* [PROBLEM DETAILS] All lines from the one containing "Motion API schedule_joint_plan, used" down to the one containing "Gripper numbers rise", both ends included, are to be given again exactly; omit the rest of the listing below.

* [GIVEN DATA]
· · · · ·

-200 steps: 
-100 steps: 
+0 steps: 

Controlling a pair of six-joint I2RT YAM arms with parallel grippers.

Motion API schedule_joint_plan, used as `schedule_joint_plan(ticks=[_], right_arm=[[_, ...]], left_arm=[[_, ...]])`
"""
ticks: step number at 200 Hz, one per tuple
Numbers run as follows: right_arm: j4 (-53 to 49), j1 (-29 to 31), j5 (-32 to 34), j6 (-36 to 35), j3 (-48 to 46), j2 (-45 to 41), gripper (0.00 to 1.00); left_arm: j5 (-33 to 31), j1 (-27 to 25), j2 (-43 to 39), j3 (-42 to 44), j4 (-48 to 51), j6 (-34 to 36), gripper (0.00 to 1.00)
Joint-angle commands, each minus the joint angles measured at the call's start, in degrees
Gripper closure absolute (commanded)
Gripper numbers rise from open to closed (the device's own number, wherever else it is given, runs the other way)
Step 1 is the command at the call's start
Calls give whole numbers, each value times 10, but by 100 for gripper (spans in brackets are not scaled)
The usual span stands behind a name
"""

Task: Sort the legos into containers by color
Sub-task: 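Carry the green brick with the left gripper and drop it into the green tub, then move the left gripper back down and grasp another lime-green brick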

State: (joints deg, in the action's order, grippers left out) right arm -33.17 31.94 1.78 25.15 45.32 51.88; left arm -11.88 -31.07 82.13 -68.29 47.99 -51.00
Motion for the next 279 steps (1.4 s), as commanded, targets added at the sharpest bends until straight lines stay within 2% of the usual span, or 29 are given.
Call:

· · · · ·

* [WRITTEN SOLUTION]
Motion API schedule_joint_plan, used as `schedule_joint_plan(ticks=[_], right_arm=[[_, ...]], left_arm=[[_, ...]])`
"""
ticks: step number at 200 Hz, one per tuple
Numbers run as follows: right_arm: j4 (-53 to 49), j1 (-29 to 31), j5 (-32 to 34), j6 (-36 to 35), j3 (-48 to 46), j2 (-45 to 41), gripper (0.00 to 1.00); left_arm: j5 (-33 to 31), j1 (-27 to 25), j2 (-43 to 39), j3 (-42 to 44), j4 (-48 to 51), j6 (-34 to 36), gripper (0.00 to 1.00)
Joint-angle commands, each minus the joint angles measured at the call's start, in degrees
Gripper closure absolute (commanded)
Gripper numbers rise from open to closed (the device's own number, wherever else it is given, runs the other way)

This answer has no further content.